Nel processo di litografia, una variazione di temperatura di 0,3°C durante il riscaldamento dei wafer o durante la cottura del fotoresist può causare variazioni nelle dimensioni critiche dei componenti, in termini di nanometri. Queste variazioni influiscono negativamente sull’efficienza produttiva. Abbiamo progettato dei termosifoni a infrarossi per eliminare questa variabilità. In questo modo si ottiene un controllo termico preciso nei punti in cui il processo è particolarmente sensibile, e il tempo di funzionamento dell’apparecchiatura non dipende dai cicli di riscaldamento.
Cosa è importante dal punto di vista tecnico
Utilizziamo emettitori a infrarossi a breve lunghezza d’onda, con risposta rapida e controllo spettrale preciso. In questo modo l’energia viene trasmessa in modo efficace al wafer e al fotoresist, senza alcuna perdita di energia. L’uniformità della temperatura su tutto il wafer rimane entro i ±0,1°C, mentre la ripetibilità tra i diversi lotti è elevata.

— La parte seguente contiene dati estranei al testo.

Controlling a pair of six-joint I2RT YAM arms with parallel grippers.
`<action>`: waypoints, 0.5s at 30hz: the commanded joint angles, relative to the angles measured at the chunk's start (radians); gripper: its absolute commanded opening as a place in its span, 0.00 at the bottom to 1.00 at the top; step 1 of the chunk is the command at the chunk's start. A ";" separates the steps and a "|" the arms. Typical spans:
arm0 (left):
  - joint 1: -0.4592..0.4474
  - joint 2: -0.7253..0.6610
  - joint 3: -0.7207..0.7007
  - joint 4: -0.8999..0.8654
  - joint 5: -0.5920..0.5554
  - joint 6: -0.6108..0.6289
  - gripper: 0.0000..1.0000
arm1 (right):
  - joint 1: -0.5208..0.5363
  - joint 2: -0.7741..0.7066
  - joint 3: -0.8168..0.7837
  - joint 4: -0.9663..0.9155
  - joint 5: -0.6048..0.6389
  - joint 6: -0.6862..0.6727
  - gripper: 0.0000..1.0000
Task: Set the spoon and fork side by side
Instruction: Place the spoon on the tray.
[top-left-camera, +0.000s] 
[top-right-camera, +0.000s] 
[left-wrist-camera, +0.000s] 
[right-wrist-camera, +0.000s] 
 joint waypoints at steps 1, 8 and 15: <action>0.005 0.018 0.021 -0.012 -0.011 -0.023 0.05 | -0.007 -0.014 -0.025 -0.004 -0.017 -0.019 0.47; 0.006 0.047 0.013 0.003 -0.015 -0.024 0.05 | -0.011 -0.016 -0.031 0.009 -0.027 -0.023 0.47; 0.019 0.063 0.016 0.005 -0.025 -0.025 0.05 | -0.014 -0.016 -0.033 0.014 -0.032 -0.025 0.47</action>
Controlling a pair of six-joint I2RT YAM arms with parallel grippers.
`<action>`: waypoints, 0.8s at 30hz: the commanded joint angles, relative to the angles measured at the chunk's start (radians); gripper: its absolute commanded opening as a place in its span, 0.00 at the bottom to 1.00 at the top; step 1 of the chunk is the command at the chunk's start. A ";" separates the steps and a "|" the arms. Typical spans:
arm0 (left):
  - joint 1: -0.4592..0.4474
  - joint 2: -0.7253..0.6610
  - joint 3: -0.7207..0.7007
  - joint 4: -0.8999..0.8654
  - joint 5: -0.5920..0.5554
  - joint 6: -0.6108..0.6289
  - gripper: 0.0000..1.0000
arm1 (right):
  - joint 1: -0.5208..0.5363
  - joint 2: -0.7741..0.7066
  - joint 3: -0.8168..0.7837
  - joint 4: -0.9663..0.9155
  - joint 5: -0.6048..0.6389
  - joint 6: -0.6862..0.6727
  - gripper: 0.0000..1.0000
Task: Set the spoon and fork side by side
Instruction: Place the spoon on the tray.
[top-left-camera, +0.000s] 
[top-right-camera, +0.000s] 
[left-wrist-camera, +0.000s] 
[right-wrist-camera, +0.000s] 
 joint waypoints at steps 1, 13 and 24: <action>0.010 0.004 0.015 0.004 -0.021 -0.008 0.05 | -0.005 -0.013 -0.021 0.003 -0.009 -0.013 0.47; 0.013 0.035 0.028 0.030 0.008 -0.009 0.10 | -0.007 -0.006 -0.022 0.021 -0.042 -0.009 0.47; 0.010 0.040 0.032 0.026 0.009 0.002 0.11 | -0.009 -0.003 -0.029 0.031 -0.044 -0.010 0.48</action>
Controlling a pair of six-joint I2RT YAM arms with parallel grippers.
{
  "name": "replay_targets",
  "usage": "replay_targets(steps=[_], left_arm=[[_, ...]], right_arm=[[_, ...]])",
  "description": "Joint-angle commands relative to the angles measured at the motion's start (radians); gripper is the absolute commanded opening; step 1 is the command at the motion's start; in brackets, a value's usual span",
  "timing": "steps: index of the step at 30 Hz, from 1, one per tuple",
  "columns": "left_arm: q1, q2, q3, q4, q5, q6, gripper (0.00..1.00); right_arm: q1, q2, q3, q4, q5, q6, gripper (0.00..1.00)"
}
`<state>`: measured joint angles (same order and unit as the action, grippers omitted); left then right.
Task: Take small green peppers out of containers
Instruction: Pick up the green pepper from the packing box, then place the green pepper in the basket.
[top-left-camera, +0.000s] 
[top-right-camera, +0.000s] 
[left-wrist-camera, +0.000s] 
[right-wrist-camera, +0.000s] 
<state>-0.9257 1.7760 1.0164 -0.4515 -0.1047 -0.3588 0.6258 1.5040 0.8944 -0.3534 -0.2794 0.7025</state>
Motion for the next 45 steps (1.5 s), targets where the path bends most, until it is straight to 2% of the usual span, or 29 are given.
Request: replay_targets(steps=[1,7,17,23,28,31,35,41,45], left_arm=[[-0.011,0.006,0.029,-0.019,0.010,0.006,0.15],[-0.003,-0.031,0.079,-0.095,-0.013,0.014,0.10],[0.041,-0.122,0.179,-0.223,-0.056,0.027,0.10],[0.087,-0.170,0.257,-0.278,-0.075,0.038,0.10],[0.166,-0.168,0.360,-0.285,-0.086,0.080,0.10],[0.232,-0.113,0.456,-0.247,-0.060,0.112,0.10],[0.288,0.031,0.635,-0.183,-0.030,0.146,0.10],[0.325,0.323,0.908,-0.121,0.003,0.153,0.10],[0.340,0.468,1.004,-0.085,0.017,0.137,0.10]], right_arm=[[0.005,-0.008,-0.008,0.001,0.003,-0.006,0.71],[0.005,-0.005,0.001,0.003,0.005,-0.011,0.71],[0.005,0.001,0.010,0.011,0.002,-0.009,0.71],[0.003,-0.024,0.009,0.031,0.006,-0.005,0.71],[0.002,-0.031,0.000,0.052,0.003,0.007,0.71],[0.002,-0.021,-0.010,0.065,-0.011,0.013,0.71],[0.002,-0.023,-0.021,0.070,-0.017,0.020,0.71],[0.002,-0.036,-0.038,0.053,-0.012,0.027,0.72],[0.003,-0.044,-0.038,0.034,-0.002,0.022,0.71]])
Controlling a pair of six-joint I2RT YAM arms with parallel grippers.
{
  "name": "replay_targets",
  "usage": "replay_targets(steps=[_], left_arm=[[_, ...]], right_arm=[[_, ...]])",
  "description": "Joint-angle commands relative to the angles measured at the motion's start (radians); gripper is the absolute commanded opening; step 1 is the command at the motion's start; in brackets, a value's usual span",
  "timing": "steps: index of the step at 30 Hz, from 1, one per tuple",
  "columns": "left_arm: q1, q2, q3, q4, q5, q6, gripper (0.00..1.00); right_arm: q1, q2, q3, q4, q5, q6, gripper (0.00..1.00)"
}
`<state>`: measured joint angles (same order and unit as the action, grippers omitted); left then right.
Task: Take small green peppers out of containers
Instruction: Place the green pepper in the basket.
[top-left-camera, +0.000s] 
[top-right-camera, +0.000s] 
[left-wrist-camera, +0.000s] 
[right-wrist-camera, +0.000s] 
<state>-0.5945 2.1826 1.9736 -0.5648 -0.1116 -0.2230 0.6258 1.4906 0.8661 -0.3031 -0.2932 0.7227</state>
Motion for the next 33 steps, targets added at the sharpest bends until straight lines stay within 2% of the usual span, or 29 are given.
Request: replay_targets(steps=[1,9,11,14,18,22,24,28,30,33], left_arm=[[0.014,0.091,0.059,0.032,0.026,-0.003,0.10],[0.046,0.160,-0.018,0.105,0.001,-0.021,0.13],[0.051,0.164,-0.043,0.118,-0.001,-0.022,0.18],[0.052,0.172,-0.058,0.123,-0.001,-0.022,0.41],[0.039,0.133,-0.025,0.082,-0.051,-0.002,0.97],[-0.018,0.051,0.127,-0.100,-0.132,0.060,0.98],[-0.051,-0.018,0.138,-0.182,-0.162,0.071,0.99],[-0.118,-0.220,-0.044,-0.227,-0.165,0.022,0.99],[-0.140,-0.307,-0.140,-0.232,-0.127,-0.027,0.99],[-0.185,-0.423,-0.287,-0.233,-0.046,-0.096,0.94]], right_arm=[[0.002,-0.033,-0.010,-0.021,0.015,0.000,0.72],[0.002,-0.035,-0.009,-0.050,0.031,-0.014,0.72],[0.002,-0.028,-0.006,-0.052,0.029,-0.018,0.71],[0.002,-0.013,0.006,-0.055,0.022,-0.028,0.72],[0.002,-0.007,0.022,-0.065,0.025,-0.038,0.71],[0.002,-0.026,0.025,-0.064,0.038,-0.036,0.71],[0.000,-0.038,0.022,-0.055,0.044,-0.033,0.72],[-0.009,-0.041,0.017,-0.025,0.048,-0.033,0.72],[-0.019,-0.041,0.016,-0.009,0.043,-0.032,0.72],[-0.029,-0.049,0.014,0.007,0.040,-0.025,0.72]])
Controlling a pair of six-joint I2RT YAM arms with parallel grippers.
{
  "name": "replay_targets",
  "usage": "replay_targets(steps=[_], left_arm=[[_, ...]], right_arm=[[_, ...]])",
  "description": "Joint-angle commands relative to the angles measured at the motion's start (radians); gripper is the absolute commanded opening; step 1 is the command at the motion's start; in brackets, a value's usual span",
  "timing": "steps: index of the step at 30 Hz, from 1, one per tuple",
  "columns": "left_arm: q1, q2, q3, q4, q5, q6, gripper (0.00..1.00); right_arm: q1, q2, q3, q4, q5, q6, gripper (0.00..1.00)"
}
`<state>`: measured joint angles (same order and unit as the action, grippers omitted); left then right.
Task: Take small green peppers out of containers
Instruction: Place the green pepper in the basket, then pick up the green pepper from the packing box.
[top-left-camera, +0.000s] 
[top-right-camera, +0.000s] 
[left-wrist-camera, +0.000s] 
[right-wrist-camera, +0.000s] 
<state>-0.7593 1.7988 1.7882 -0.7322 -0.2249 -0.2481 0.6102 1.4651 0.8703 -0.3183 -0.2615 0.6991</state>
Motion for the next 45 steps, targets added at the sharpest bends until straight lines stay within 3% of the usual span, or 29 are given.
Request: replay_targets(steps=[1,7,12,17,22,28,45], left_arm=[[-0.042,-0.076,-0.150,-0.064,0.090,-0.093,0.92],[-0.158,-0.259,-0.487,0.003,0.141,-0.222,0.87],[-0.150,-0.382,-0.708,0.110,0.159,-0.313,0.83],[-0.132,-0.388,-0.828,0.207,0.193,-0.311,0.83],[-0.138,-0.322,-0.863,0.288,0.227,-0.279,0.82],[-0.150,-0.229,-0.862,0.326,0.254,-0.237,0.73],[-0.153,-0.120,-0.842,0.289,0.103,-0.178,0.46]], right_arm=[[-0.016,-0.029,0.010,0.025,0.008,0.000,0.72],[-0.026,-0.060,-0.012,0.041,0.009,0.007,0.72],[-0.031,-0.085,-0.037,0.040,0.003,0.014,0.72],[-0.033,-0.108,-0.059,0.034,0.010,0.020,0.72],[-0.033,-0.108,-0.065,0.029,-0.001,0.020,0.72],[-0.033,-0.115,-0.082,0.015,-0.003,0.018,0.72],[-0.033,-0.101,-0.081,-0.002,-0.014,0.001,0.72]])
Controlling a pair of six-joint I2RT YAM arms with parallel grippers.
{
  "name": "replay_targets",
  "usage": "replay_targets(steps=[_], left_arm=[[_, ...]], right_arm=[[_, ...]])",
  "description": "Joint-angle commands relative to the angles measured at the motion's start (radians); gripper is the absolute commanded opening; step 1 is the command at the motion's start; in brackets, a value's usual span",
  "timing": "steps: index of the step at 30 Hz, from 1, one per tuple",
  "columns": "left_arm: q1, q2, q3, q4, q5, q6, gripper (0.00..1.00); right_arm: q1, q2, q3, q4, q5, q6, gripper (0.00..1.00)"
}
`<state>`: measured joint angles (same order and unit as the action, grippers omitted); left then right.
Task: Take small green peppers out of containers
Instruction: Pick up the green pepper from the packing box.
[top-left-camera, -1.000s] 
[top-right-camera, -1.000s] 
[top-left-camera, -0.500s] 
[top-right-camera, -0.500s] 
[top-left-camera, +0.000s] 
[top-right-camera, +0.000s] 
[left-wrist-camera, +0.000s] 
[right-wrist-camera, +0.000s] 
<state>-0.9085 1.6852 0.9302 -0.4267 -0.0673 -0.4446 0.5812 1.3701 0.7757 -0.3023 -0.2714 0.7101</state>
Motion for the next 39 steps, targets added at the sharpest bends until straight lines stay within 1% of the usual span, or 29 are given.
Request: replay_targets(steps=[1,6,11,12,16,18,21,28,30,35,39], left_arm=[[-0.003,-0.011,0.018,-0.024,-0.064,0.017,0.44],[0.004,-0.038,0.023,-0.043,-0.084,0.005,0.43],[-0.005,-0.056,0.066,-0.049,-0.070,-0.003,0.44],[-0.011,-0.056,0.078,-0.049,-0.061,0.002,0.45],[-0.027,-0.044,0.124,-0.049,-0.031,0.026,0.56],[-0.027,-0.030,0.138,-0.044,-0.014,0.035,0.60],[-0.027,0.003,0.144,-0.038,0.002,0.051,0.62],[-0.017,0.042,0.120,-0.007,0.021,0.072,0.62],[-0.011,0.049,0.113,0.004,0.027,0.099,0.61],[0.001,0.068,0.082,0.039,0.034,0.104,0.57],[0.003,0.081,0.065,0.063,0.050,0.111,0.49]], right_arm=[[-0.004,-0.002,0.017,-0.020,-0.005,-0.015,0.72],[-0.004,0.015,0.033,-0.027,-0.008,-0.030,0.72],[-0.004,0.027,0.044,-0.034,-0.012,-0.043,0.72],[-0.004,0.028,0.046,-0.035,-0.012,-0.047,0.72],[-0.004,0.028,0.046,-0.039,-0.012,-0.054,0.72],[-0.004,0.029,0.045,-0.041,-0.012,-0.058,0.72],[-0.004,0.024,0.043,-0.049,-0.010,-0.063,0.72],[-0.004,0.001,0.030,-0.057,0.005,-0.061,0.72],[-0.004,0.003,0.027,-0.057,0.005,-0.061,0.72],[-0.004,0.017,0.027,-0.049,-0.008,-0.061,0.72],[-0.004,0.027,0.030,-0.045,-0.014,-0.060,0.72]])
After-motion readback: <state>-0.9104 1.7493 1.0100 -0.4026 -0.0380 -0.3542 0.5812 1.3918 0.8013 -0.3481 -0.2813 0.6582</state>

I materiali utilizzati sono compatibili con le ambienti a classe 1–100: hanno bassa emissione di gas, connessioni sigillate e superfici che riducono al minimo la formazione di particelle. I moduli di riscaldamento possono essere integrati in piattaforme di produzione standard, con interfacce meccaniche semplici e connessioni elettriche facili da utilizzare. Inoltre, mantengono una potenza stabile per migliaia di ore: oltre 5.000 ore, con una diminuzione della potenza inferiore all’5%.
Perché funziona nella pratica
Per quanto riguarda il riscaldamento, gli irraggiatori a infrarossi permettono una disidratazione uniforme e rapida. Questo evita la formazione di macchie d’acqua e micro-bridge prima della litografia. Per quanto riguarda la lavorazione del fotoresist, lo stesso sistema permette una cottura controllata, migliorando l’uniformità dello spessore del film e riducendo i problemi legati alle bordure del film stesso. Anche le fasi di essiccazione e cura avvengono seguendo profili di temperatura precisi, così che l’adesione del film e la sua integrità siano soddisfacenti, senza necessità di ripetere i processi.
L’uso di energia diminuisce, poiché il riscaldatore funziona soltanto quando il processo è in corso. Inoltre, la bassa inertia termica riduce le perdite energetiche quando l’apparecchiatura è spenta. Meno cicli di riscaldamento significano meno wafer da scartare e tempi di produzione più affidabili.
Cosa bisogna sapere
L’installazione richiede un’allineamento ottico preciso; altrimenti si potrebbero verificare zone troppo calde sul wafer. Alcuni polimeri e strati antiriflesso assorbono fortemente i raggi infrarossi vicini; quindi, durante il primo test di qualifica è necessario utilizzare un sensore calibrato per verificare l’accuratezza delle impostazioni di temperatura. Una volta definito il profilo di temperatura, basteranno solo controlli periodici per mantenere l’affidabilità del sistema.